Bytewax is a Python framework and Rust distributed processing engine that uses a dataflow computational model to provide parallelizable stream processing and event processing capabilities similar to Flink, Spark, and Kafka Streams. You can use Bytewax for a variety of workloads from moving data à la Kafka Connect style all the way to advanced online machine learning workloads. Bytewax is not limited to streaming applications but excels anywhere that data can be distributed at the input and output.

Bytewax has an accompanying command line interface, waxctl, which supports the deployment of dataflows on cloud vms or kuberentes. You can download it here.


Getting Started with Bytewax

pip install bytewax

Install waxctl

A Bytewax dataflow is Python code that will represent an input, a series of processing steps, and an output. The inputs could range from a Kafka stream to a WebSocket and the outputs could vary from a data lake to a key-value store.

from bytewax.dataflow import Dataflow
from bytewax.inputs import KafkaInputConfig 
from bytewax.outputs import ManualOutputConfig
# Bytewax has input and output helpers for common input and output data sources
# but you can also create your own with the ManualOutputConfig.

At a high-level, the dataflow compute model is one in which a program execution is conceptualized as data flowing through a series of operator-based steps. Operators like map and filter are the processing primitives of Bytewax. Each of them gives you a “shape” of data transformation, and you give them regular Python functions to customize them to a specific task you need. See the documentation for a list of the available operators

import json
def deserialize(key_bytes__payload_bytes):
    key_bytes, payload_bytes = key_bytes__payload_bytes
    key = json.loads(key_bytes) if key_bytes else None
    event_data = json.loads(payload_bytes) if payload_bytes else None
    return event_data["user_id"], event_data

def anonymize_email(user_id__event_data):
    user_id, event_data = user_id__event_data
    event_data["email"] = "@".join(["******", event_data["email"].split("@")[-1]])
    return user_id, event_data

def remove_bytewax(user_id__event_data):
    user_id, event_data = user_id__event_data
    return "bytewax" not in event_data["email"]

flow = Dataflow()
flow.input("inp", KafkaInputConfig(brokers=["localhost:9092"], topic="web_events"))
flow.map(deserialize)
flow.map(anonymize_email)
flow.filter(remove_bytewax)

Bytewax is a stateful stream processing framework, which means that some operations remember information across multiple events. Windows and aggregations are also stateful, and can be reconstructed in the event of failure. Bytewax can be configured with different state recovery mechanisms to durably persist state in order to recover from failure.

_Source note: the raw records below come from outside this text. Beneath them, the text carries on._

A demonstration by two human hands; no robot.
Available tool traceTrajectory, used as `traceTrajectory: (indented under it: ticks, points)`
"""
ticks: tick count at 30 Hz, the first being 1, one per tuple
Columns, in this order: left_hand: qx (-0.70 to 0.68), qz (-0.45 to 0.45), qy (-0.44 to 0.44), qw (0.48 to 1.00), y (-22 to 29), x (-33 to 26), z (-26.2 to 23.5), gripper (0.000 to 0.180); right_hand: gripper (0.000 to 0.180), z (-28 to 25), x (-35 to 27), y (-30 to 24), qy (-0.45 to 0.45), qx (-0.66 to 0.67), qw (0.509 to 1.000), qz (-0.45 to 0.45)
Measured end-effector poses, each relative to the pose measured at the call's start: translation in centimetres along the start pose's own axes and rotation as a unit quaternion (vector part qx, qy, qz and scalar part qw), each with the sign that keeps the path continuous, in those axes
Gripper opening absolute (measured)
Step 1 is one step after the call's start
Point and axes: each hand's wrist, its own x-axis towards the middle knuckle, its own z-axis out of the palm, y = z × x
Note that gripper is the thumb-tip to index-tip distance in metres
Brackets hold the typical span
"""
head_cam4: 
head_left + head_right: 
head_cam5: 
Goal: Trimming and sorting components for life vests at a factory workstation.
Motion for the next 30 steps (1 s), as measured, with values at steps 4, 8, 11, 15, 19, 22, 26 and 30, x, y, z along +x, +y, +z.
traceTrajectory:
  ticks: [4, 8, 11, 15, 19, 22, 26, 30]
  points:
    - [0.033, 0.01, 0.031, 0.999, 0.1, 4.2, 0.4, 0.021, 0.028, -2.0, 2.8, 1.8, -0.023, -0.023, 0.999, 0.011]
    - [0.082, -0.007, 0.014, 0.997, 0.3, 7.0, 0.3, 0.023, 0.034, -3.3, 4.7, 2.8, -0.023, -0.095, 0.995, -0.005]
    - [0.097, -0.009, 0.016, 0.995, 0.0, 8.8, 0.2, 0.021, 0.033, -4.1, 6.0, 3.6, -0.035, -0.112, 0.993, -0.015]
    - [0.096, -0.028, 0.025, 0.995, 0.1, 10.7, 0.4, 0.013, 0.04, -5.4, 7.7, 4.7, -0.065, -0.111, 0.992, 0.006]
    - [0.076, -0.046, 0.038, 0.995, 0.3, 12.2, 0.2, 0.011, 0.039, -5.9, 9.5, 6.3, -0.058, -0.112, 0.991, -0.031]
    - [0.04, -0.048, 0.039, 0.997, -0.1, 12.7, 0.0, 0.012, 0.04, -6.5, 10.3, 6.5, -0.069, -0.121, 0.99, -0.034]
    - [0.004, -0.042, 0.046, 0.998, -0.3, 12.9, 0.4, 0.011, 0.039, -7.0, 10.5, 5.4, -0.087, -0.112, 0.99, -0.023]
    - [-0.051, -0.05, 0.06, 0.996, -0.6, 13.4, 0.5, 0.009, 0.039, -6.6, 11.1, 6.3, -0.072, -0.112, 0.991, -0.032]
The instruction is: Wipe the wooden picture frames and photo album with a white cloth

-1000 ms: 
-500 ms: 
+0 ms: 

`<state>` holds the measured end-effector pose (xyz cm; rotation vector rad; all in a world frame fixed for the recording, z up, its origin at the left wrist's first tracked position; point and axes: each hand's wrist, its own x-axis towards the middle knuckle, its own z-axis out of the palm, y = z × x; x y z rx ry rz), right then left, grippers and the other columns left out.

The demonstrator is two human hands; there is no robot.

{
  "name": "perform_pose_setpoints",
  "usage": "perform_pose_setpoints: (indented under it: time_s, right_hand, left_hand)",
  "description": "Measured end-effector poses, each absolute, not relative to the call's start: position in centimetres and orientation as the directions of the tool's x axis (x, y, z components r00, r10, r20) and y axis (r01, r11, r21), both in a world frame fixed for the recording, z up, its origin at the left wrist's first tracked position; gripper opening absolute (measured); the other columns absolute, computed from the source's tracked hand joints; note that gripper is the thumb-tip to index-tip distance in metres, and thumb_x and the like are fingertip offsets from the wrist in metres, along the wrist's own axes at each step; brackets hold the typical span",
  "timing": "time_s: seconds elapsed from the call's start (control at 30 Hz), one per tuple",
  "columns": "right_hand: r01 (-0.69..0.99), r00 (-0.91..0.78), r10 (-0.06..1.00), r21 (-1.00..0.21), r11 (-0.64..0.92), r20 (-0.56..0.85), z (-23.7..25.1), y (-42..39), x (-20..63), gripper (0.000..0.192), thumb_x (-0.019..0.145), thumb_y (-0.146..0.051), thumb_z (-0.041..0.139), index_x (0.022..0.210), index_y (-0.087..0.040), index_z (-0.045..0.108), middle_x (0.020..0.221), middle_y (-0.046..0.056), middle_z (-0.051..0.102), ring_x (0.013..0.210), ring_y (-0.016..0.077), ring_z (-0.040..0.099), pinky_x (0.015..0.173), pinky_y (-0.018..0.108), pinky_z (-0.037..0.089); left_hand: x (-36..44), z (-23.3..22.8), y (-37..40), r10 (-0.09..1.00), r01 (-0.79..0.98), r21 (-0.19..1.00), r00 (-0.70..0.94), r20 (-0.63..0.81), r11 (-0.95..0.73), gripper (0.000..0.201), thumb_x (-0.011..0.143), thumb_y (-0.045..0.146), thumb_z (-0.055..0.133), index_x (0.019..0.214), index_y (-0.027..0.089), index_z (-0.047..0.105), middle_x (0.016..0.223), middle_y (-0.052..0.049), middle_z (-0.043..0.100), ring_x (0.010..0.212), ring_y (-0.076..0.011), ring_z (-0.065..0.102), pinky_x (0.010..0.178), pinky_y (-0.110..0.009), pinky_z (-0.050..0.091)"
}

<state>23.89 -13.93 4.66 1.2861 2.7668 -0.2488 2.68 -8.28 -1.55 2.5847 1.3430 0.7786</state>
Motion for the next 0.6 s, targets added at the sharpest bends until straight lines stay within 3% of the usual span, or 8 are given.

There are multiple stateful operators available like reduce, stateful_map and fold_window. The complete list can be found in the API documentation for all operators. Below we use the fold_window operator with a tumbling window based on system time to gather events and calculate the number of times events have occurred on a per-user basis.

import datetime
from collections import defaultdict

from bytewax.window import TumblingWindowConfig, SystemClockConfig

cc = SystemClockConfig()
wc = TumblingWindowConfig(length=datetime.timedelta(seconds=5))

def build():
    return defaultdict(lambda: 0)

def count_events(results, event):
    results[event["type"]] += 1
    return results

flow.fold_window("session_state_recovery", cc, wc, build, count_events)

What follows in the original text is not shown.